叶半夏浑身僵硬,牙齿不由自主地打着颤,发出细微的咯咯声。

她怕黑。

从小就怕。

这份恐惧,深植于她的骨髓,源于那段,被孤立在药房角落,无人问津的孤独童年。

那时,只有裴玄机会点着灯,坐在她身边,陪着她看书,给她讲外面的世界。

那是她生命中,唯一的暖色。

可现在,裴玄机不在。

他出去了,说是去寻找一些干燥的柴火和能充饥的野果。

他把她,一个人留在了这片,伸手不见五指的黑暗里。

叶半夏紧紧地闭着眼睛,双手死死地抱住自己的双臂,指甲都快嵌进肉里。

她不敢动,不敢出声,甚至不敢大声呼吸。

她怕惊动了黑暗中的什么东西。

她怕一旦发出声音,就会引来那些,藏在黑暗里的怪物。

她的身体,不受控制地,剧烈颤抖着。

冷汗,顺着她的额角滑落,浸湿了鬓角的发丝。

心里,有个声音在呐喊:叫他回来。

叫他的名字,让他快点回来。

可她的嗓子,像被一只无形的手,死死地扼住了。

发不出任何声音。

她不肯说。

她不愿意承认自己的脆弱,不愿意成为他的负担。

她告诉自己,要坚强,要独立,要像个成年人一样,面对恐惧。

可身体的本能,却背叛了她的意志。

就在她快要被恐惧吞噬的时候,门口,传来了一阵,轻微的脚步声。

是裴玄机。

他回来了。

叶半夏的心,猛地一跳,随即又迅速地平静下来。

她没有擡头,只是将头埋得更低,将身体缩得更紧,试图掩盖自己的颤抖。

裴玄机走进屋内,手里捧着一大捆干燥的柴火,还有一些,刚摘来的野果。

他将东西放下,目光,习惯性地,扫向屋内的角落。

当他看到那个,缩成一团,像只受惊的小兽般的影子时,他的脚步,顿住了。

他看到了她在发抖。

哪怕在黑暗中,他也看得清清楚楚。

那细微的,无法抑制的颤抖。

那是恐惧到了极致,才会有的反应。

裴玄机的心,像是被一根针,狠狠地,刺了一下。

他忘了。

他忘了她怕黑。

忘了那个,曾经需要他点灯陪伴的小师妹,至今仍然害怕黑暗。

愧疚,像潮水一样,将他淹没。

他没有说话,没有询问,也没有走过去揭穿她的伪装。

他只是默默地,点燃了手中的火折子。

微弱的火光,跳跃起来,瞬间驱散了周围的阴冷与黑暗。

温暖的光晕,慢慢地,向叶半夏所在的位置,蔓延开来。

裴玄机蹲下身,开始熟练地,搭建火堆。

他的动作,很轻,很慢,生怕发出太大的声响,惊扰到她。

当第一簇火苗,在干柴上燃烧起来时,橘红色的暖光,终于,照亮了叶半夏苍白的脸颊。

她依然缩在角落,没有动,只是那紧闭的双眼,微微睁开了一条缝,贪婪地,注视着那团温暖的火焰。

裴玄机将烤热的野果,递到她面前。

「吃点东西吧,暖和一下。

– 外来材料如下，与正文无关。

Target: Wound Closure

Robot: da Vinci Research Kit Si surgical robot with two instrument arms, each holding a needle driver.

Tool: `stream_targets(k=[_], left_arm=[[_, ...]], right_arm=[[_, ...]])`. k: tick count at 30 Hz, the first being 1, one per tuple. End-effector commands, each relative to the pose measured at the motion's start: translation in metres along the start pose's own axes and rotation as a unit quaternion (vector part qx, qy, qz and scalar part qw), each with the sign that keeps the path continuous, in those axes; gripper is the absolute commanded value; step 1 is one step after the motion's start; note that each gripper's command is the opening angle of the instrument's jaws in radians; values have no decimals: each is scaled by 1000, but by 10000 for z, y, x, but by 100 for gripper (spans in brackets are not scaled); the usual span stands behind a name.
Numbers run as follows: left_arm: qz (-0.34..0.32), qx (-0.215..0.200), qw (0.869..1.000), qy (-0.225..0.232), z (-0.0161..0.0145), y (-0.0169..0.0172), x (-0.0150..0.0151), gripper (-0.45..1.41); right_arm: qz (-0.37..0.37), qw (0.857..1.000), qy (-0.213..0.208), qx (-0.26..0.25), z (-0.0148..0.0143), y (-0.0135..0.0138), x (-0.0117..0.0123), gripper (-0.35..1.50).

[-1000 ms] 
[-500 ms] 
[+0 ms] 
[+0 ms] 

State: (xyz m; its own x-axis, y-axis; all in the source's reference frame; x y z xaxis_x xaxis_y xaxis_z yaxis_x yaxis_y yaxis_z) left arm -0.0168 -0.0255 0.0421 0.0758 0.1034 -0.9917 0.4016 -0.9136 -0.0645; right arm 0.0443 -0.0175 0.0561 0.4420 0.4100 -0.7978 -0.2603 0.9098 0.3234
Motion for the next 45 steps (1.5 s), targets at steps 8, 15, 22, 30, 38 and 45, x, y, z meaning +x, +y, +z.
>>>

」

他的声音,很轻,很柔,像怕惊醒一个易碎的梦。

叶半夏迟疑了一下,缓缓地,伸出颤抖的手,接过了那个,还带着他手掌余温的野果。

指尖,无意间,触碰到了他的手指。

那一瞬间,一股暖流,顺着指尖,传遍了她的全身。

她擡起头,看向他。

裴玄机没有看她,只是专注地,拨弄着火堆,让火烧得更旺一些。

但他的耳朵,却竖得直直的,聆听着她的一切动静。

他知道她在怕。

但他不说破。

他用这种方式,守护着她,仅存的,那点可怜的自尊。

火光映在他的侧脸上,将他那张平凡的面具,也染上了一层,柔和的光晕。

叶半夏咬了一口野果,酸甜的汁水,在口中蔓延开来。

那股,从心底升起的恐惧,渐渐地,被这团火光,和他沉默的陪伴,驱散了。

她看着他,看着这团火,心里,涌起一股,说不清道不明的,酸涩与温暖。